Hungary Payroll and Benefits Guide

What global businesses need to know about payroll in Hungary

Situated almost perfectly in the middle of Europe, Hungary is a real powerhouse of global industry. It’s responsible for making much of the machinery and equipment that businesses around the world use every day, which is why those products account for more than half of all its exports.

Hungary is a member of the European Union, but has retained its traditional currency (the forint), and has a reputation for relative economic stability compared to many other countries behind the former Iron Curtain. Unemployment is relatively low, its main trading partners are highly varied (Germany being the biggest), and its EU connections mean it’s easier than ever to do business there.

But perhaps Hungary’s biggest selling point is an extremely low corporation tax rate of 9%, making it especially attractive for international investment. Discover more on all of Hungary’s employment and payroll requirements in this guide.

Getting Started

Hungary requires that foreign companies retain legal representation from a legal professional within the country. You should also be aware that once your business has been established, you must open a business bank account in Hungary within eight business days.
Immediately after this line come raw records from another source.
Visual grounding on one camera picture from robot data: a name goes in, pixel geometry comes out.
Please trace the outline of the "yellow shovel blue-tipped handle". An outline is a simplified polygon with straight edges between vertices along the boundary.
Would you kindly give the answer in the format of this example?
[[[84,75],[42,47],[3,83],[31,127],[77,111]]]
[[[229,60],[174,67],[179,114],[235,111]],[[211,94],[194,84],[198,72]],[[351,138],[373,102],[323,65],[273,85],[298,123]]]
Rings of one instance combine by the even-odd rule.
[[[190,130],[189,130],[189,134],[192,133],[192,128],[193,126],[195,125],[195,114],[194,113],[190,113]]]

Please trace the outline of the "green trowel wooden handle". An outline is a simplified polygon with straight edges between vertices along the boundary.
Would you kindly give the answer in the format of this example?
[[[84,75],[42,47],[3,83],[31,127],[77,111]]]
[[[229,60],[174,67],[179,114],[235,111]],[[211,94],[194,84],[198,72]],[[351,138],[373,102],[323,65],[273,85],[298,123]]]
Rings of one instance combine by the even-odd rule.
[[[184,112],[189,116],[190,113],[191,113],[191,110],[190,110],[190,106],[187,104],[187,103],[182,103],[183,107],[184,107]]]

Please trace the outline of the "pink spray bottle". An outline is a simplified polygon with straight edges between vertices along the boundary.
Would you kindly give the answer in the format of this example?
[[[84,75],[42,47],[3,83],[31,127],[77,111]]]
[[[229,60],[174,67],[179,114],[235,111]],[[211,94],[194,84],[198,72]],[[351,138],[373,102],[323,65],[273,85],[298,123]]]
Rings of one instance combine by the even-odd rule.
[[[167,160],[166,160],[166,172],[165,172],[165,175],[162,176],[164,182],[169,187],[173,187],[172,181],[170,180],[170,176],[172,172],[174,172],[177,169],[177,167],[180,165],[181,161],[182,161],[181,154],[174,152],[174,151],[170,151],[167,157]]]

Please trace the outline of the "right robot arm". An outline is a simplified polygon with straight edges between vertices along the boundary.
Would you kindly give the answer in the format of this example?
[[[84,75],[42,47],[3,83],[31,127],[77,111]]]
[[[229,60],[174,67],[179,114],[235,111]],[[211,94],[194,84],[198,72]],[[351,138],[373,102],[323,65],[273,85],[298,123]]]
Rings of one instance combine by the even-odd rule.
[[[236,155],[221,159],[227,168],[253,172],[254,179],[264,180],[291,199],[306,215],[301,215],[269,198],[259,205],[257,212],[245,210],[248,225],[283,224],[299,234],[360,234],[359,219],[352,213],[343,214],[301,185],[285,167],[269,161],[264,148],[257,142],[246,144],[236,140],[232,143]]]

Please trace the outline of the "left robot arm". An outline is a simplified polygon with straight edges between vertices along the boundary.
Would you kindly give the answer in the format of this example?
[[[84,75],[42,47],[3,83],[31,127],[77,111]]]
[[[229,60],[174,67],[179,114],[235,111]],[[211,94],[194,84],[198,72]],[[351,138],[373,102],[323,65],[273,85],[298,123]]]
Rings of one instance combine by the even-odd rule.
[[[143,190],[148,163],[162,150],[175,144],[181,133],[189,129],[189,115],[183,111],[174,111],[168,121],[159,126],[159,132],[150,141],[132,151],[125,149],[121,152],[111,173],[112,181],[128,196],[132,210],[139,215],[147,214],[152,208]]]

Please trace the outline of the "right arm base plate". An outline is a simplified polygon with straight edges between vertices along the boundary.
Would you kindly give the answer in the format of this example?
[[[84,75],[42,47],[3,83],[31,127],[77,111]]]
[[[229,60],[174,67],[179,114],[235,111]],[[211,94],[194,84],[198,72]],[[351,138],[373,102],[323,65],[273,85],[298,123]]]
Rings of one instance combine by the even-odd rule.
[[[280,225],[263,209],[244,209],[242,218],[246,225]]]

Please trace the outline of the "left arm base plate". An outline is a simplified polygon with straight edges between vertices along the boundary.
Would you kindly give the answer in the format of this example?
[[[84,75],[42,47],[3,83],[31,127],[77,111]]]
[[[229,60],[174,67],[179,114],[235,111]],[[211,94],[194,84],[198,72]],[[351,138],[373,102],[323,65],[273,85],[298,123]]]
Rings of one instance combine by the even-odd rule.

Start by preparing the corporate documents, such as articles of incorporation, which must be countersigned by a Hungarian attorney. After this, you can open your bank account, and then register at the Hungarian court of registry to obtain a tax identification number. Once you have this tax ID, you can then register with the tax authorities, chamber of commerce, and the relevant local municipalities where you intend to operate. You’ll also need to provide data on your employees to the government as soon as you start employing them.

Employment Considerations

Working hours in Hungary are in line with many other European countries, at 40 hours a week, spread over five shifts of eight hours each. Work beyond this counts as overtime, which is normally paid at 150% of salary, or 200% at weekends or on public holidays. Collective bargaining can lead to some variations in these rates. Employees should not work more than 72 hours a week, inclusive of overtime.

Notice periods start at 30 days for employees with less than three years of service, and gradually ramp up for longer-service employees. The maximum of 90 days applies to employees with at least 20 years of service. Probation periods should not last more than three months, although they can be extended by a further three months by mutual agreement.

Compensation, Bonuses & Severance

Hungary has two minimum wage rates, both of which have more than doubled in the space of seven years. The standard minimum wage, as of December 1 2023, stood at HUF 266,800 per month (approx. £585; $745; €685). The guaranteed minimum wage applies to jobs that require either vocational training or secondary-level education, and currently stands at HUF 326,000 per month (approx. £715; $910; €835). Collective bargaining can lead to higher rates being negotiated in specific industries.

The payment of 13th-month bonuses is not a legal requirement in Hungary, but it is often paid as a voluntary benefit by many employers.

Employees terminated after at least three years’ service are entitled to severance pay, starting at one month’s salary, and rising to two months’ salary after five years. An additional month’s pay is applicable for every further five years worked, up to a maximum of six months’ salary for employees with at least 25 years of service.

Tax and Social Security

Income tax in Hungary is levied at a flat rate of 15% on all earnings, with no personal allowance applicable. Corporation tax is an extremely low 9%, but is counterbalanced by a high VAT rate of 27% (a range of products and services are eligible for reduced VAT rates of 5% or 18%).

Employers pay a Social Contribution Tax of 13%. Employees, meanwhile, make three social security contributions: 10% into the pension fund, 7% for healthcare, and 1.5% into the unemployment fund.

Holidays and Leave

Annual leave in Hungary is unusual in that it incrementally increases by age. Employees under 25 get 20 working days off per year, then are awarded another day at 25 years old and another one at 28. After this, one further day is awarded every two years, meaning employees aged 42 get 29 days off per year. A final extra day is added at the age of 45, for the maximum of 30 days leave per year. Further annual leave entitlements are given for employees with children under 16 (two days for one child, four days for two children, seven days for three children).  There are also 11 days of public holidays in Hungary each year.

Initial maternity leave is 24 weeks and paid by social security at 70% of normal salary. However, for another 18 months after that, mothers can continue to take time off, if they so wish, and receive 70% of salary from social security (up to a maximum rate of double the minimum wage). Paternity leave entitlement was recently increased to ten days: this is paid by employers at full salary for the first five days, and 40% salary for the last five.

Employers cover pay for medically-certified sick leave at 70% of salary for the first 15 days per year. After this point, social security picks up two-thirds of that amount and employers cover the last third. Employees also get two paid days off in the event of a family bereavement.

In Summary

The low tax regime and central geographical location mean Hungary is a fantastic destination for foreign businesses, but that in itself can be a challenge: lots of businesses have the same idea, which makes for a highly competitive marketplace. Falling foul of payroll and employment regulations can therefore have an unnecessary impact on your operations and bottom line, which should ideally be avoided. Working with a global payroll partner gives you the best chance of staying safe and succeeding with your Hungarian expansion.

This article is for informational purposes only and not intended to convey or constitute legal or any other advice. It is not a substitute for advice from a qualified professional.